IV Countering the "pre-existing Condition" Defense - Ill. R. Evid. 803(7)
| Library | The Direct Examination of the Plaintiff's Treating Physician (2017 Ed.) |
Especially in cases involving common spinal injuries, the defense will often argue that the plaintiff suffered from conditions of ill-being that existed before the collision; that the pain experienced by the plaintiff and/or the medical care rendered after the collision was the results of these preexisting conditions, not the collision.
The first response to such defense tactics is to challenge the pre-existing condition claims during discovery and to adduce facts and opinions that allow the plaintiff's counsel to argue in her motion in limine that evidence or argument of a pre-existing condition should be barred. (See below). However, if the effort to completely bar any evidence or argument of pre-existing condition fails, it is incumbent upon plaintiff's counsel to be prepared to minimize the significance of the condition.
Perhaps the most common case in which the pre-existing condition issues come into play is when a plaintiff alleging a spinal injury is found to have a degenerative disc disease.
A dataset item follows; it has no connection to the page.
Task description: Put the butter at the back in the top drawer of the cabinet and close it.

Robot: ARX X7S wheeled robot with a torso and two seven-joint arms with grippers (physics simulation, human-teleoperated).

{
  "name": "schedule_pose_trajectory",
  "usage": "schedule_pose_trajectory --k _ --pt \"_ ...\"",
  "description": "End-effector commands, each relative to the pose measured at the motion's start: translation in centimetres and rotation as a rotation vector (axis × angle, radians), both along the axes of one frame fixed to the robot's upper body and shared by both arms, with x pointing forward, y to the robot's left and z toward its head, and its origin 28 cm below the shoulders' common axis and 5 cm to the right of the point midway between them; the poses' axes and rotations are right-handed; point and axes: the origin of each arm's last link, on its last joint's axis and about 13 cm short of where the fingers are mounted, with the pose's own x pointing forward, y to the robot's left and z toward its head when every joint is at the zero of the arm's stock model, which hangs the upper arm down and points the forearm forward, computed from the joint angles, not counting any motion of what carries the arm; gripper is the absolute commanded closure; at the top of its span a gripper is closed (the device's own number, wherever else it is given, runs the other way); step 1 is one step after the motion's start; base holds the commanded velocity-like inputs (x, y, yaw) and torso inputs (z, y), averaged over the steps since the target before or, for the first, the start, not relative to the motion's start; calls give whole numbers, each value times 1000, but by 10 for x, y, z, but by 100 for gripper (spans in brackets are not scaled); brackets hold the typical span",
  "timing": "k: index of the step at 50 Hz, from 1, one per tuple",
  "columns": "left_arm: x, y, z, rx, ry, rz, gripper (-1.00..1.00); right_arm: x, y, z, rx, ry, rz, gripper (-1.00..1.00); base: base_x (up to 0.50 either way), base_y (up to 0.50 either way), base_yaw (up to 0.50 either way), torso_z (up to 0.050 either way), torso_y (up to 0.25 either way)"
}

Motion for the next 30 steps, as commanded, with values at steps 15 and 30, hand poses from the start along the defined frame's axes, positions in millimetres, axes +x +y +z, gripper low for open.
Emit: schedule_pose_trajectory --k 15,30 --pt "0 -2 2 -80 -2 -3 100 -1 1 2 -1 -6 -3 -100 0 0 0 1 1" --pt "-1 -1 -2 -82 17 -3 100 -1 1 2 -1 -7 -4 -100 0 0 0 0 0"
The defense will often attempt to argue that the plaintiff's current condition is due to a degenerative condition that is the cause of continuing pain and medical care.
Degenerative disc disease is an arthritic condition where the intravertrabal discs become degraded over time. Wear and tear caused by sports, labor, and ordinary daily activities means that most adults, or at least most older adults, have some degree of degenerative disc disease. The condition can cause the very same type of pain and require the same type of medical treatment as conditions caused by trauma (i.e., facet arthropathy, bulging/herniated disc).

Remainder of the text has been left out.